The WSSD should thus begin a process towards a binding framework on corporate accountability.  This framework should contain provisions for public regulation and monitoring, in relation to such aspects as public disclosure of information, health and safety, environmental effects, and social and developmental implications.  It should set up activities to monitor, analyze, develop criteria and principles for ethical and environmentally-sound behaviour, and regulate the activities of TNCs.  Areas to be covered include: environmental, health and safety aspects; social and developmental aspects; and restrictive trade and business practices that deprive states and the public from their full benefits. TNCs should be made liable for compensation for the harmful effects caused by their operations on the environment, safety and health.

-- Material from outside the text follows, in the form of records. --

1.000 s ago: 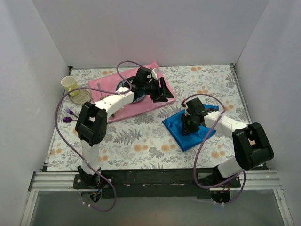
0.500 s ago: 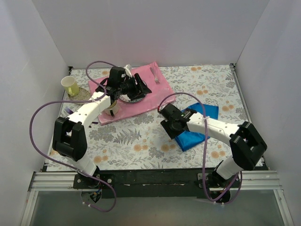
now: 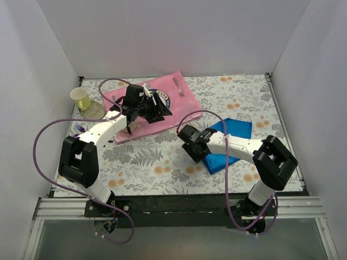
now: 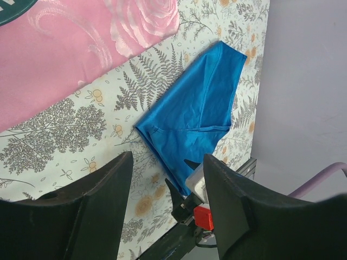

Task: Fold the napkin, place the utensils inside, and roll it up
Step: Roll the napkin with the utensil

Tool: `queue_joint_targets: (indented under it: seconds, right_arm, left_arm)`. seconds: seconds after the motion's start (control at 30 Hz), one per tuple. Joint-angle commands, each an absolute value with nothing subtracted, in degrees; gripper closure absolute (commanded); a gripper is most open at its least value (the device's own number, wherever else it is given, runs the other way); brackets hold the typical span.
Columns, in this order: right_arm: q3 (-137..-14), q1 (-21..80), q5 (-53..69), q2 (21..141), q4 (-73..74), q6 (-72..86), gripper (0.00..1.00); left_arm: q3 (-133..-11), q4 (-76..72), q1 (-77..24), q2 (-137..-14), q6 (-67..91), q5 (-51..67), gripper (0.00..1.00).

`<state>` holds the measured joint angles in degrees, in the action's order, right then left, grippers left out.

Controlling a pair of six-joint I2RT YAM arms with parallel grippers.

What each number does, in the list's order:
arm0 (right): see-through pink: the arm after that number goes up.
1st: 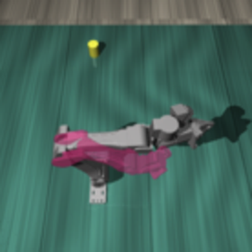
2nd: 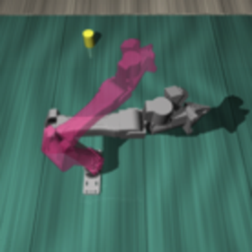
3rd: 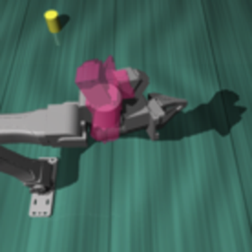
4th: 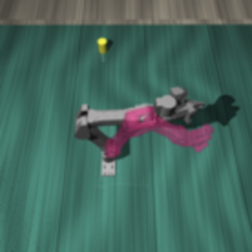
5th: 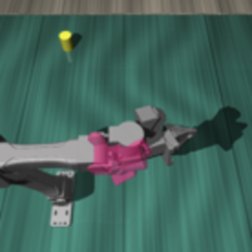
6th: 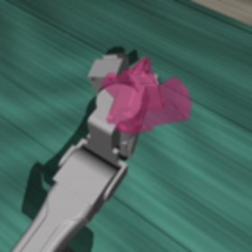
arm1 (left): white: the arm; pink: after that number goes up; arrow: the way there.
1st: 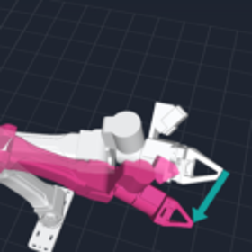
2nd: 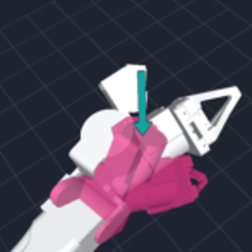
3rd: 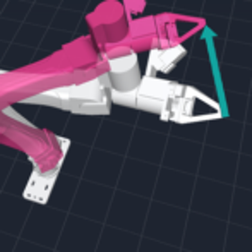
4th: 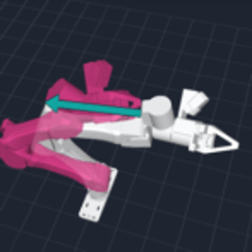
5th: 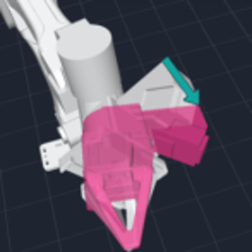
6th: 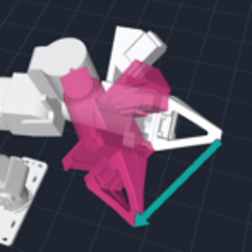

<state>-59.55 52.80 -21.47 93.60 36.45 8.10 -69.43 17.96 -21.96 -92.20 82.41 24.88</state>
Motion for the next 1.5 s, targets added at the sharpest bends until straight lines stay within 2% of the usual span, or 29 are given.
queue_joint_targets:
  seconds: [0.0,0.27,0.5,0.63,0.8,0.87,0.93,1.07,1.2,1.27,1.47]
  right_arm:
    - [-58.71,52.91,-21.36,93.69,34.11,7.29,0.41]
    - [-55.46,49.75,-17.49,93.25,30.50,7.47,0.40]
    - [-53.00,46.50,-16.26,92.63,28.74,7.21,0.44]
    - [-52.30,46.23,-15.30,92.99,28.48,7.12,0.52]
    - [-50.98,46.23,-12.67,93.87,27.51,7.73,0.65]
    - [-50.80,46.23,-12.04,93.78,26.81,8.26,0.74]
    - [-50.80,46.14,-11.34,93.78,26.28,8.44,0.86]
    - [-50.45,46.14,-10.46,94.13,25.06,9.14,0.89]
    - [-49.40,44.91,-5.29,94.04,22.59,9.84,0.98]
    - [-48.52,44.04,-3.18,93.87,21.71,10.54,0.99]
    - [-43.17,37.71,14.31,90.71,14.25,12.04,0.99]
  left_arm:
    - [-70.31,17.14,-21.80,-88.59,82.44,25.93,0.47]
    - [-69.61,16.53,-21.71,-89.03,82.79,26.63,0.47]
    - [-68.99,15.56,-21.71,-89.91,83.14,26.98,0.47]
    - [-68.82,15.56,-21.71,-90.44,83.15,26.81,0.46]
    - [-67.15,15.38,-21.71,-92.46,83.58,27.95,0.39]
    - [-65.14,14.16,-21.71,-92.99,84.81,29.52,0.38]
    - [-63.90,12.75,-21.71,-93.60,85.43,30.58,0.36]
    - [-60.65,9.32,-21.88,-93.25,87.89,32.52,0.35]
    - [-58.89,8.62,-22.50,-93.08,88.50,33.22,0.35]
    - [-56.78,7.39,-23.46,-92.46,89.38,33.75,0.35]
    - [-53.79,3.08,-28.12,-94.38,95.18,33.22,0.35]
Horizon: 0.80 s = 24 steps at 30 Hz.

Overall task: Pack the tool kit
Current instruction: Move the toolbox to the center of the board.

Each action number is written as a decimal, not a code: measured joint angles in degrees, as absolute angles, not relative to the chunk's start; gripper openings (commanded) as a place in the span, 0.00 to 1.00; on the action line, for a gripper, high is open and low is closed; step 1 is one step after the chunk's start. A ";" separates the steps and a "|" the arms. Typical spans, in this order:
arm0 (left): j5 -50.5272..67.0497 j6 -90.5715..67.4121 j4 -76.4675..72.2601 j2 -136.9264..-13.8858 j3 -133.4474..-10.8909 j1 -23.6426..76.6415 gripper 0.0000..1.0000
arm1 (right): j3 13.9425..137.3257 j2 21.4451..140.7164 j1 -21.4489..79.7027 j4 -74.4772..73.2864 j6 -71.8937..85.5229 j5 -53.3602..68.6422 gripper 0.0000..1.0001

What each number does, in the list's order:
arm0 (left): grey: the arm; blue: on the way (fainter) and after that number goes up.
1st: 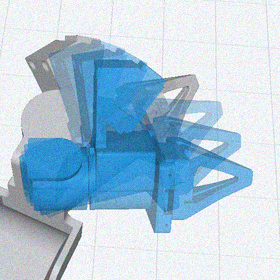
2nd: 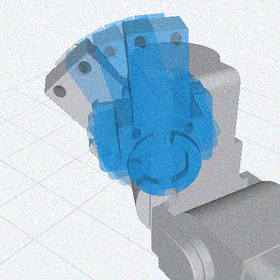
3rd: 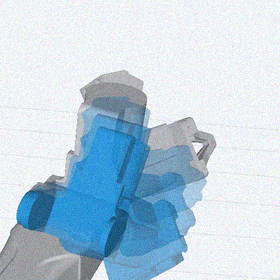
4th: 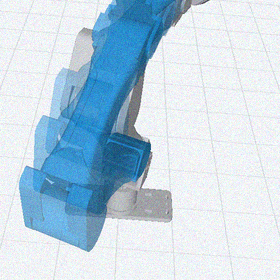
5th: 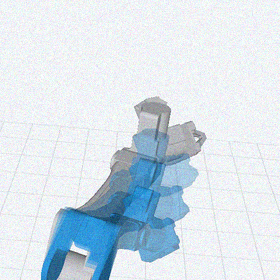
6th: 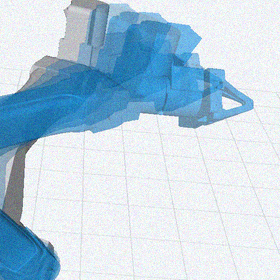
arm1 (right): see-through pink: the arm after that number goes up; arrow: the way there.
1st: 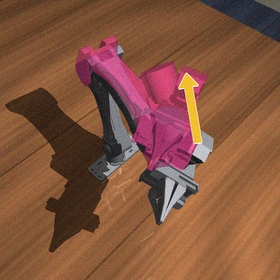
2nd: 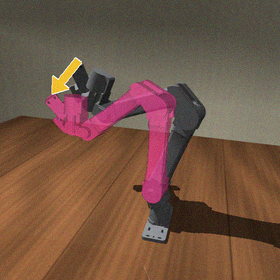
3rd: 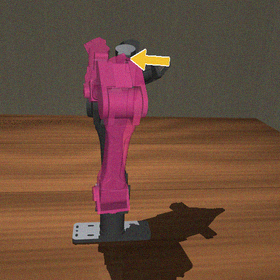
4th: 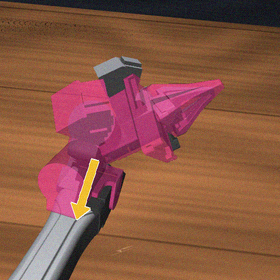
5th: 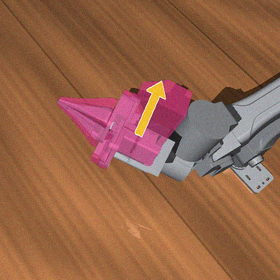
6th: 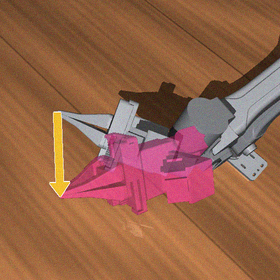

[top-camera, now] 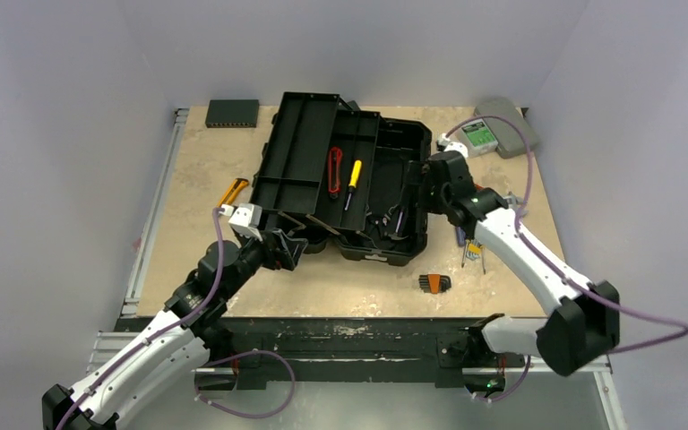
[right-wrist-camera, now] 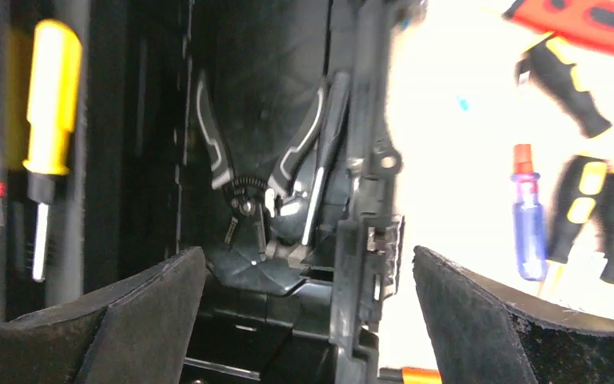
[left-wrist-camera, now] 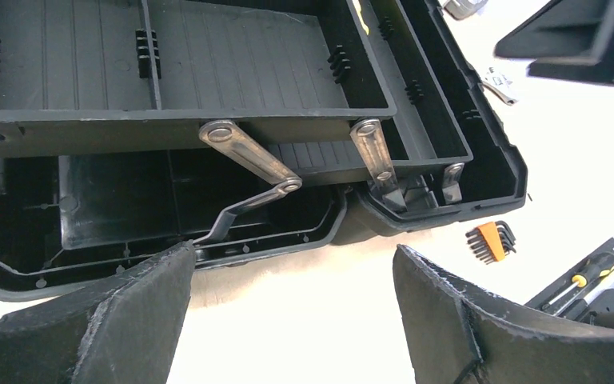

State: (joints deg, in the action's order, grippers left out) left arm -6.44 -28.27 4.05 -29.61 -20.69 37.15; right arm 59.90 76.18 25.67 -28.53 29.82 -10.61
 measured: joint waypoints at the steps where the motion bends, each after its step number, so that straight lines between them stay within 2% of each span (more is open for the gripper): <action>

The WSSD and post-WSSD process should reaffirm the principle that states have the right to regulate the entry, establishment and operations of TNCs; and that TNCs have the duty to respect national  sovereignty,  respect  the health and environmental rights of the public, and refrain from financial, pricing or technological activities that cause socio-economic difficulties to the host countries.  These are principles contained in the draft Code of Conduct on TNCs that unfortunately was abandoned in the early 1990s.

WSSD should send a clear message that the rights and freedoms of TNCs and other business enterprises are secondary compared to the primary rights of the public and of states to subject their operations and behaviour to regulations, laws and guidelines that can ensure the reduction of environmental and development problems that threaten to engulf both Earth and humanity.